> The most notorious of which is BMI; it is practically a category error to infer someone's health or risk by individual BMI, and yet doing so remains widespread amongst people that are supposed to know better.
BMI works fine for people who aren't very muscular, which is the great majority of people. Waist to height ratio might be more informative for people with higher muscle mass.
My understanding is that it doesnt even do that, because it creates false negatives for the so called skinny fat body type: significant visceral fat mass, which is what we are concerned about, but not much muscle or peripheral fat mass, thereby not being flagged by BMI screens, even though they are at risk.
I dunno, basing life decisions off a metric that has a fudge factor built into it to make the regression work feels sub-optimal to me.
As a person who has been told I'm "morbidly obese" for decades now, I will say that doctors at almost every level look at your chart not you.

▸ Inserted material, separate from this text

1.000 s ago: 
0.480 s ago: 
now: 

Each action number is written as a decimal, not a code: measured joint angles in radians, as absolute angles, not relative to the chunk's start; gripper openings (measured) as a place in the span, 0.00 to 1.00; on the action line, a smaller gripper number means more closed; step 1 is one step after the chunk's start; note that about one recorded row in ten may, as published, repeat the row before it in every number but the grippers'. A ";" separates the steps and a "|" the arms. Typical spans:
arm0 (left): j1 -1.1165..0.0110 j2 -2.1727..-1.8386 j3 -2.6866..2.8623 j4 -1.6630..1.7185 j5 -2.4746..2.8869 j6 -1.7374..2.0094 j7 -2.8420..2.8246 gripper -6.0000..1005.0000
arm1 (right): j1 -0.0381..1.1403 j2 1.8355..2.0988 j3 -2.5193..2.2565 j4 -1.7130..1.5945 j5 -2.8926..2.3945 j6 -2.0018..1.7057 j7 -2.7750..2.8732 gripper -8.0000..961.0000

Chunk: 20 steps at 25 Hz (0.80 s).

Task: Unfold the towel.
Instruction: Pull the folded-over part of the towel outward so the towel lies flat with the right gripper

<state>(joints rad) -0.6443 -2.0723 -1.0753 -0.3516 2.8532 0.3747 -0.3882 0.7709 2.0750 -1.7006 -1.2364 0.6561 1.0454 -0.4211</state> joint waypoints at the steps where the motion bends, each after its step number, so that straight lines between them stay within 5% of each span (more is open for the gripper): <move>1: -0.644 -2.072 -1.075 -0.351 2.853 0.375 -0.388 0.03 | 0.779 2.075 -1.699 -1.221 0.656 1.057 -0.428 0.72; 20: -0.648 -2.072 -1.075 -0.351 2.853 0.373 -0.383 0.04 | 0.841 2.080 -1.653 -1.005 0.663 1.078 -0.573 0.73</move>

I've been told time and time again that until I get my weight under control, my health will suffer.
I'm 5'8" and weigh on average 210lbs. My BMI isn't even morbidly obese, it is 31, which is just "regular" obese, but on top of that, a DEXA scan shows that I am actually only 25% body fat, with only 1lb of visceral fat.
Doctor's don't care about that, they see on the Epic chart that my BMI is > 30 and have to tell me some spiel about a healthier lifestyle so they check check off a checkbox and continue to the next screen.